RedditImageGrab icon indicating copy to clipboard operation
RedditImageGrab copied to clipboard

bugs

Open kanink007 opened this issue 8 years ago • 10 comments

hello there first of all: great script! i love using it. there are a few bugs. well first of all, it only downloads 1000 images (someone already posted that issue). buts thats okay, because you can add --num 20000 (just an example) and it won't stop at 1000. another bug: i cant download subreddits with sort type new, hot, rising and gilded top and controversial are working

i get this error if i try to download new, hot rising or gilded (using windows 7 command line):

A:\Python27>python redditdl.py example A:\Python27\here --sort-type new --num 10 Downloading images from "example" subreddit Traceback (most recent call last): File "redditdl.py", line 14, in main() File "A:\Python27\redditdownload\redditdownload.py", line 393, in main reddit_sort=ARGS.sort_type) File "A:\Python27\redditdownload\reddit.py", line 80, in getitems if is_advanced_sort: UnboundLocalError: local variable 'is_advanced_sort' referenced before assignment

it would be nice if you could help me

greetings

kanink007 avatar Feb 20 '16 05:02 kanink007

hi, i have made simple fix which will fix this. can you try this and check if the bug is still exist?

rachmadaniHaryono avatar Mar 21 '16 13:03 rachmadaniHaryono

hello. thanks for helping. it worked, now it is possible to download with sort type new..etc. but there is a new problem now. i tried to download images. it downloaded 937 and the next images were all "image already downloaded". that cant be because there are more different images than 937. so i deleted the downloaded files and started it anew. still the same images. now it downloaded 220 images and all others were "image already downloaded".

kanink007 avatar Mar 23 '16 02:03 kanink007

can you provide link and command example?

how do you know there is more than 937 different images? are those images given by only single reddit thread(no images album, single thread=single image)? is your download folder empty? is the second 220 images in second download is different with the first 937 images in first download? how many 'downloaded file'(which is not downloaded) are sklpped in first and second downoad?

from your description i can only guess either it come numbering mistake on imgurl album or another new problem on link getter from subreddit. it can also when there is repost reddit thread and file-format title or url choosen.

rachmadaniHaryono avatar Mar 23 '16 09:03 rachmadaniHaryono

its still the same thread. lets there there ist reddit/r/example with 5000 images. i want to download it with sort-type new. it downloads the first 937 and then suddenly says for the next images: this image was already downloaded. ten i try again, its still reddit/r/example. and now it downloads only the first 220 images and then suddenly says: image already downloaded. and yes, my folder were empty. the number of good downloads are randomly. i cant tell when it starts to say "image already downloaded".
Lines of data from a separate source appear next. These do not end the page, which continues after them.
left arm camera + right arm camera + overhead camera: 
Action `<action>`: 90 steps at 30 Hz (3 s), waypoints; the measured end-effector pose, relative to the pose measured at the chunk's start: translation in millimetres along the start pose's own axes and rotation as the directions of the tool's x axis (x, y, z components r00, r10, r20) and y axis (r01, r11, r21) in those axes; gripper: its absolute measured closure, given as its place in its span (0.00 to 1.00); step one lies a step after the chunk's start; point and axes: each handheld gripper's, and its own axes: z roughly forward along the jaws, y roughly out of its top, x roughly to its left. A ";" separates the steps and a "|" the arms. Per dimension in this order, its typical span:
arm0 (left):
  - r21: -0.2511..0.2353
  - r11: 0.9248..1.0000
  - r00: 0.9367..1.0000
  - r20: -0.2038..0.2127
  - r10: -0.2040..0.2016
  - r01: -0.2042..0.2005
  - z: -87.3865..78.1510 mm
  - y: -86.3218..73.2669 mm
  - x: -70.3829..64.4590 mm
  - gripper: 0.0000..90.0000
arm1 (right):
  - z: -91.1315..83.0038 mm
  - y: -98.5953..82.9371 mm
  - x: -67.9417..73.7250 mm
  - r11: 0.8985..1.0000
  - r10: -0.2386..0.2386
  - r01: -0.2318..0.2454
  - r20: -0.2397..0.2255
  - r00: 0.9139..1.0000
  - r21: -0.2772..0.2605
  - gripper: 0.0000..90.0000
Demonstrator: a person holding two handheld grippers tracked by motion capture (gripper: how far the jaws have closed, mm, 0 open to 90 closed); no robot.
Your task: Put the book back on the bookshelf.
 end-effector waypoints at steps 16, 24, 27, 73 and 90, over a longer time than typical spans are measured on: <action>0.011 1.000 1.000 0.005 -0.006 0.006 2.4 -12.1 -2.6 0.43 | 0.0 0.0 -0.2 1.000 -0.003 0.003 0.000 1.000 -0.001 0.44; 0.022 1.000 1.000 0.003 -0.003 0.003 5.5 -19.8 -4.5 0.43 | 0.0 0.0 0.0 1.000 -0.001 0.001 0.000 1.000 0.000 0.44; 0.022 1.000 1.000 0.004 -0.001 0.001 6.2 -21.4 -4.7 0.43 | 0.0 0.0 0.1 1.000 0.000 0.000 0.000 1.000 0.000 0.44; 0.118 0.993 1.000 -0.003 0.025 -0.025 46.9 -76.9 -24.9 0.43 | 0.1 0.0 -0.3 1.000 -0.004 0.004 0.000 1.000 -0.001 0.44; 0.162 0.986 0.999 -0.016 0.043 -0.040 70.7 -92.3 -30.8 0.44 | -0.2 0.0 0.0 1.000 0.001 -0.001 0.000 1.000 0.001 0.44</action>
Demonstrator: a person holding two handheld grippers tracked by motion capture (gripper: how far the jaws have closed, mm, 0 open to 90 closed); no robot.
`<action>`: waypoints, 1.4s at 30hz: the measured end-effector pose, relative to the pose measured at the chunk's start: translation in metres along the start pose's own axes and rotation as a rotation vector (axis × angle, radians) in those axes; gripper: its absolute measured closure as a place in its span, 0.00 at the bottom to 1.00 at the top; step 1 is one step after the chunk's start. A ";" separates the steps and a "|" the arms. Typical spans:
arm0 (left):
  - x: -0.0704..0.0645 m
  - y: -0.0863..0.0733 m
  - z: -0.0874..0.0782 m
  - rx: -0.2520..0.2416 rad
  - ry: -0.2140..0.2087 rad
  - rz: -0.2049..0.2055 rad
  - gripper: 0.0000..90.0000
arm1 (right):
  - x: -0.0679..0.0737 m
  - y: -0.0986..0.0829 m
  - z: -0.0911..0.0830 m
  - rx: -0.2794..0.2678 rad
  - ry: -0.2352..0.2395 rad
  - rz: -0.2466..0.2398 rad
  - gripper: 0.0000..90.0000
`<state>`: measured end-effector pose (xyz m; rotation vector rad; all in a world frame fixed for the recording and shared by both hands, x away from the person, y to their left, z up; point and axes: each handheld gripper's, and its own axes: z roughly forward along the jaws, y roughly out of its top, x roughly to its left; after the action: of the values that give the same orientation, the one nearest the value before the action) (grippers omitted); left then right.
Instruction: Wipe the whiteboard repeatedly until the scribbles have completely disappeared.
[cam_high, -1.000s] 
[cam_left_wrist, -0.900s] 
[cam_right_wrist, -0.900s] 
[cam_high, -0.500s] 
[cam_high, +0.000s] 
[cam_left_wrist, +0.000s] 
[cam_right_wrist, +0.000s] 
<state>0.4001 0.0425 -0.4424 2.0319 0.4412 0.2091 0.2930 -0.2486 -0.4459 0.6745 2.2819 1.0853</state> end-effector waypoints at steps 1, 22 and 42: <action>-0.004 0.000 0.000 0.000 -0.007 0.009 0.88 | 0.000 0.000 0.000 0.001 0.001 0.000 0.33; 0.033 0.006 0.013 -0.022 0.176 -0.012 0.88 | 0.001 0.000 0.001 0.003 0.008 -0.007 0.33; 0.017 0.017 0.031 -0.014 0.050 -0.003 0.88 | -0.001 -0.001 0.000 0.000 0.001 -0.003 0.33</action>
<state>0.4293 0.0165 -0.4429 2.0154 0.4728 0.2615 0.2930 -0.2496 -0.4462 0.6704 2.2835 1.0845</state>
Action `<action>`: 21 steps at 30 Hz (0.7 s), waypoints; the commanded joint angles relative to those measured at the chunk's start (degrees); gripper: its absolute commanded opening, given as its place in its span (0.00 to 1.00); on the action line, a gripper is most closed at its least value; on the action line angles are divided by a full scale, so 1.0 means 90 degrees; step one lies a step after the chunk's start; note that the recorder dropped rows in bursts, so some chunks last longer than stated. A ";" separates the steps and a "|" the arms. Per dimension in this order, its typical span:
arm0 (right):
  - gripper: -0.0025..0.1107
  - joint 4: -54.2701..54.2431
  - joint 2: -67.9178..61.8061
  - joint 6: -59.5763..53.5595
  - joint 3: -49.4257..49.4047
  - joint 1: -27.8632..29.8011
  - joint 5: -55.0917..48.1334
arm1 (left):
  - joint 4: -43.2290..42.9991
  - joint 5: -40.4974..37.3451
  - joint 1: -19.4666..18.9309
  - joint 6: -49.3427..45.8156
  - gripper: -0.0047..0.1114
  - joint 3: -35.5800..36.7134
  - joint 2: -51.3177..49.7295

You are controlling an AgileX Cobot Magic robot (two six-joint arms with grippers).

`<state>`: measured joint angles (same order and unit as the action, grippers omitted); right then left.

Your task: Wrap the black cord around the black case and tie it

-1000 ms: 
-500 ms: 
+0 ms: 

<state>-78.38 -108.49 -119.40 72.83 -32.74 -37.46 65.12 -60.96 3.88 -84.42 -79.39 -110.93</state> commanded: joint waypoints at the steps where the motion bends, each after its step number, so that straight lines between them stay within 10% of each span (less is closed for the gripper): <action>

just to be sure i didnt do something worn i downloaded reddit/r/example with sort-type topall. result: no problems. there is no "images already downloaded"-error.

here is a command example python redditdl.py redditexample x:\Python27\RedditImageGrab-master\downloads --sort-type new --num 5000

kanink007 avatar Mar 23 '16 21:03 kanink007

which subreddit is it?

and can you try reproduce it once again with this branch https://github.com/rachmadaniHaryono/RedditImageGrab/tree/add-logger-module

i create logging module so the report can be exported into text file.

use '--logging-level debug --logging-file some_textfile.txt' argument

rachmadaniHaryono avatar Mar 24 '16 09:03 rachmadaniHaryono

i tried is with other reddits too. its the same error for all reddits. as i said: sort type top works fine. sort type new doesnt work. i looked up the download log (thanks for the logger module. i tihkn i wouldnt have seen it otherwise). its not looking for new images. the downloader gets stuck in a loop and trying to download the previous downloaded images again and then it says "image already downloaded". well of course these images are already downloaded. but it should look for the already downloaded ones, it should look for the next new images. i tried dogpictures reddit. after the first 25 images, it gets stuck in a loop and repeating the already downladed images.

edit: i tried the download without any sort type command. it works fine. i think there is something with the sort type new

some_textfile.txt

kanink007 avatar Mar 24 '16 18:03 kanink007

by the way: same error for hot, rising and gilded.

  • now i know the real problem. but i dont know why there is that problem or how to solve it. here you go: when using hot, new, rising or gilded sort-type, the script only downloads all pictures/albums from the first page. reddit only show 25 posts each page. the dogpicture reddit first page contains only 25 images within 25 posts. (1 image each post. and yes, the last downloaded dog pic is exactly the last picture in the 25th post.). (the reddits i used before contained many albums in the first 25 posts. thats why it downloaded 900+ at once. well that reddit got an update i think, so one of the album with many images wasnt in the first 25 posts anymore, so the download dropped to 200+ images)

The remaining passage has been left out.